Required work:
Using the listing, copy each whole line that features "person".
[Given information — start]
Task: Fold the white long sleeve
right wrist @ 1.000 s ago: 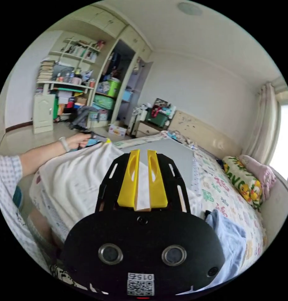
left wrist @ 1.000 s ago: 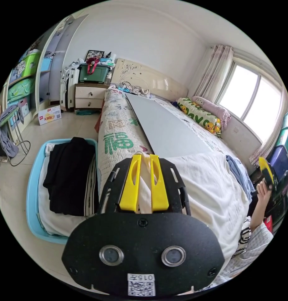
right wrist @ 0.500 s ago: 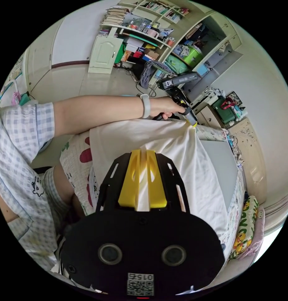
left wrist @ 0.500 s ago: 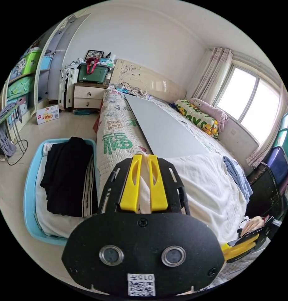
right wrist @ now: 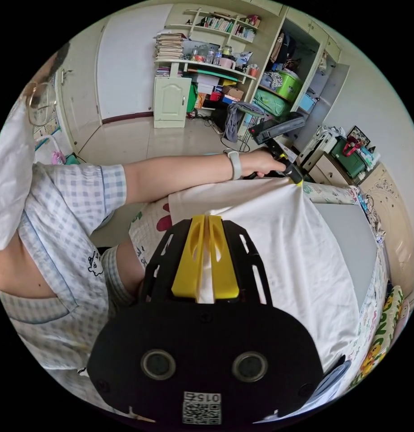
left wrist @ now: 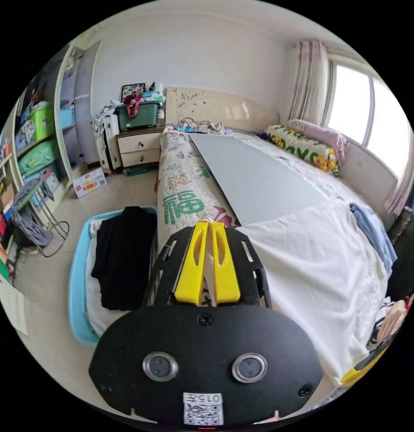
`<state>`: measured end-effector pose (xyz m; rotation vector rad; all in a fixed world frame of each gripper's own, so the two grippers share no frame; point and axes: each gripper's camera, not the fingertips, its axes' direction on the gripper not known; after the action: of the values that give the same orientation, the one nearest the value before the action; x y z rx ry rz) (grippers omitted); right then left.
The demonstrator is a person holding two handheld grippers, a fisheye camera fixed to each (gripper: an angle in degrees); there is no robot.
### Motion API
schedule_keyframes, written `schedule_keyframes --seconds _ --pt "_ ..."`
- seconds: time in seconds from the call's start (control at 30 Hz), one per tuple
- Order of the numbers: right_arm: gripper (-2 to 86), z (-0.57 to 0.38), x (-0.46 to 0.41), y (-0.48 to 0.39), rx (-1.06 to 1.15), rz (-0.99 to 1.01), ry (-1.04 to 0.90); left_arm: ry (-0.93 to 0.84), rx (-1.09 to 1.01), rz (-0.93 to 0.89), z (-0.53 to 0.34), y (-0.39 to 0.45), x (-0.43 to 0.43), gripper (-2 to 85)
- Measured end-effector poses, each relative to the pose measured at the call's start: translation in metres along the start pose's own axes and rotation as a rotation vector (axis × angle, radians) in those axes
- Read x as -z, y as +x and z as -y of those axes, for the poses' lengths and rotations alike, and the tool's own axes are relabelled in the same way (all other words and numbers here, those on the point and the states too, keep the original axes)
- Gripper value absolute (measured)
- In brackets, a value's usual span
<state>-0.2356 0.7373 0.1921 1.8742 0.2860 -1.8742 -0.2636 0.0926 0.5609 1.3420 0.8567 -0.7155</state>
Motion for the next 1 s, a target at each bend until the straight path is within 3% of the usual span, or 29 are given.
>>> schedule_keyframes --seconds 0.17,0.37,0.57,0.77,0.93,1.0 --pt "1.1 -0.005 -0.002 0.005 -0.028 0.010 -0.006 -0.080 -0.131 0.137 0.031 0.038 -0.005 0.8" --pt "5.0 -0.019 0.019 0.012 -0.065 0.013 -0.015 -0.082 -0.087 0.070 0.062 0.027 0.005 1.3" --pt "6.4 -0.072 0.100 0.041 -0.127 0.134 0.092 -0.062 -0.102 0.047 0.088 0.028 0.020 2.1" --pt "6.3 -0.173 0.228 0.093 -0.374 -0.131 0.283 -0.054 0.017 -0.055 0.127 0.009 0.064 4.0" --pt "5.6 -0.257 0.313 0.172 -0.665 -0.397 0.420 0.096 -0.133 0.147 0.150 0.087 0.172 8.7" --pt "5.5 -0.285 0.313 0.194 -0.774 -0.370 0.441 0.192 -0.194 0.104 0.151 0.127 0.201 8.8"
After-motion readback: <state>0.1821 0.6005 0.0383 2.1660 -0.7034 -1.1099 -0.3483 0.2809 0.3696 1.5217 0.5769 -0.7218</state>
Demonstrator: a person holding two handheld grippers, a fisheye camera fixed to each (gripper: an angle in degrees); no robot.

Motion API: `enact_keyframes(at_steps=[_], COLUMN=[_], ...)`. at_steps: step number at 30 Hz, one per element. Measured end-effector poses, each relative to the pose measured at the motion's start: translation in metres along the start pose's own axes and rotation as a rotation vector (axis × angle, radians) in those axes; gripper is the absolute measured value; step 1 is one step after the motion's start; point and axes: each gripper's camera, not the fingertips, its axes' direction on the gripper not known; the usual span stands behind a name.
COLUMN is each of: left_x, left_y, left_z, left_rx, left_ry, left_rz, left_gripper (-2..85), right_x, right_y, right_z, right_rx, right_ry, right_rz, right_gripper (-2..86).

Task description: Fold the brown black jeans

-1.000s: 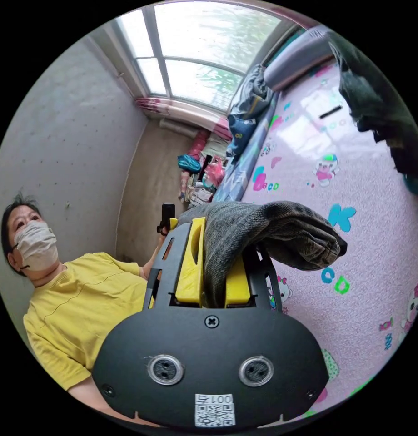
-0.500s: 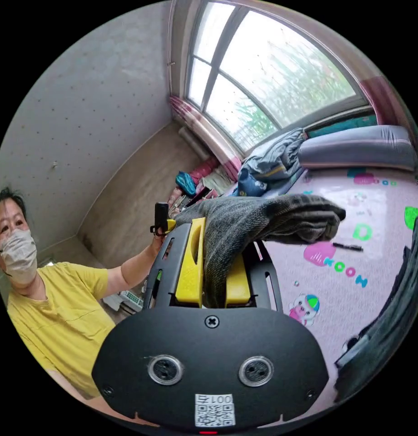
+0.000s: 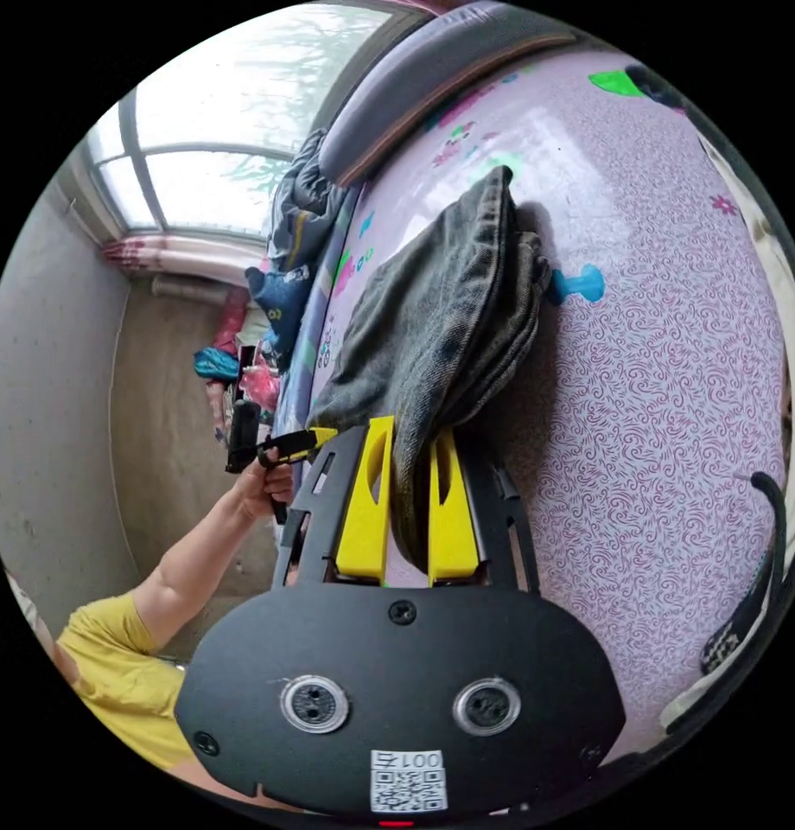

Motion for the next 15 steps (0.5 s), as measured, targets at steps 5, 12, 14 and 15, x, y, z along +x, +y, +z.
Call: enact_keyframes(at_steps=[5, 12, 14, 15], left_x=[0.012, 0.033, 0.042, 0.048], left_y=[0.036, 0.192, 0.240, 0.273], left_z=[-0.029, -0.078, -0.088, -0.094], left_rx=[0.080, 0.225, 0.227, 0.221], left_ry=[0.029, 0.143, 0.113, 0.087], left_rz=[-0.015, -0.079, -0.091, -0.104], left_gripper=[1.6, -1.2, -1.2, -1.2], right_x=[-0.045, -0.049, -0.048, -0.049], right_y=[0.051, 0.200, 0.255, 0.268], right_z=[0.003, -0.012, -0.015, -0.016], right_rx=[0.041, 0.342, 0.336, 0.326], right_ry=[0.239, 0.225, 0.166, 0.149], right_rz=[-0.106, 0.023, 0.059, 0.061], right_gripper=[2.9, 0.8, 0.6, 0.6])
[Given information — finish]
Response to the exercise:
The demonstrator is a person holding two handheld grippers, a fisheye camera fixed to each (gripper: an angle in degrees); there is no robot.
Demonstrator: a person holding two handheld grippers, a fisheye camera fixed to each (gripper: an angle in degrees); no robot.

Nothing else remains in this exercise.